He and I were among a horde of American and Japanese tourists looking down at the remains of the U.S.S. Arizona, one of the three battleships that had not been raised and re-fitted after the Japanese attack.

An army veteran, his regimen’s tattoo on his wrinkled forearm, was aboard the memorial to answer questions. “Yup, it’s comin’ up,” he answered. “About eight quarts a day, I think, sometimes more, sometimes less.”

I looked overboard to see what they were talking about. Near what was left of a rusted cylinder that used to be a gun turret, the turquoise water was coated with that unmistakable rainbow shimmer. Fish swam underneath the oil slick, unconcerned.

I’d steeled myself for a history lesson today. I did not expect to witness live action.

It turns out the U.S.S. Arizona has been bleeding oil since it was destroyed by two 500-pound bombs 70 years ago. The first Navy diver to penetrate the Arizona, a month after it was bombed, described “the dense floating mass of oil blotted out all the daylight. I was submerged in total blackness,” Metalsmith 1st Class Edward Raymer wrote in his memoir, Descent into Darkness.

But the half-million gallons that were onboard when it went down are still far from bled out. The oil has become part of the ecosystem: the shells encrusting the ship’s metal hull are partly composed of oil, according to Timothy Foeche, deputy chief of the metallurgy division at the National Institute of Standards and Technology, a division of the federal government. Foeche studied the ship for two years, until the money ran out.

“It’s sitting and rusting, and for the moment they’re not going to do anything to reinforce it that I know of,” said Foeche. “It should be fine for the next couple decades. It’s a battleship, so it’s designed to take a lot of damage. It’s just kind of slumping under its own weight.”

Eventually, inevitably, the ship will turn back into an iron ore deposit. When it does, up will come the oil contained inside its hull.

“This oil, a potentially serious environmental hazard, is contained within the corroding hull. Catastrophic oil release, although by all indications not imminent, is ultimately inevitable,” the National Park Service website explains. If the oil comes out at once, it could spew as much as the BP spill released per day into the Gulf of Mexico.

It seemed extraordinary that this time bomb was ticking away in full view, but passing basically unnoticed. Wasn’t it strange that the plan was simply to let the ship corrode until it collapsed under its own weight?

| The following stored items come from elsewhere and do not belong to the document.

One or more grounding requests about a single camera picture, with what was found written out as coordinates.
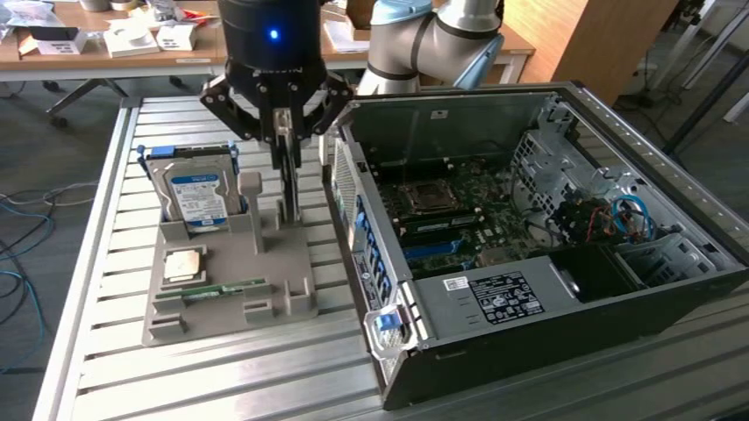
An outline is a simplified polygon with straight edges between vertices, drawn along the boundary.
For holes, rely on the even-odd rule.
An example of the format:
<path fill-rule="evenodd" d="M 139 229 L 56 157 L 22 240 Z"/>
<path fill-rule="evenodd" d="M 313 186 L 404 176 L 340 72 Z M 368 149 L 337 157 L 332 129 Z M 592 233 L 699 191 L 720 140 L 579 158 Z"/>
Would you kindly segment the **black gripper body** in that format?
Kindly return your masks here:
<path fill-rule="evenodd" d="M 305 103 L 326 80 L 320 1 L 222 1 L 227 80 L 254 105 Z"/>

It’s utterly ordinary, it turns out. The U.S.S. Arizona is one of at least 8,569 wrecked ships that sit rusting on the seafloor, according to a 2005 report by Dagmar Schmidt Etkin, an environmental consultant group in Cortlandt Manor, NY. More than three-quarters of them are World War II-era. That means they’re just a couple decades behind the Titanic, which scientists recently predicted would be a rust stain on the bed of the Atlantic within 20 years.

The Northeast Atlantic holds 25 percent of the world’s potentially polluting wrecks—remnants of the intense maritime attacks between the Germans and Allied Forces during World War II.

We’re aware of the danger. After mystery oil spills in the 1990s killed 50,000 seabirds and several sea otters off the California coast, the culprit was discovered to be the wreck of a freighter that collided with another ship on its way to Korea during the Korean War.

Look at a map that plots the locations of shipwrecks, and the dots “just absolutely cover the east coast, even up Mississippi River,” said Foeche. “Some are more worrisome than others. Some were carrying bombs, some cheese.”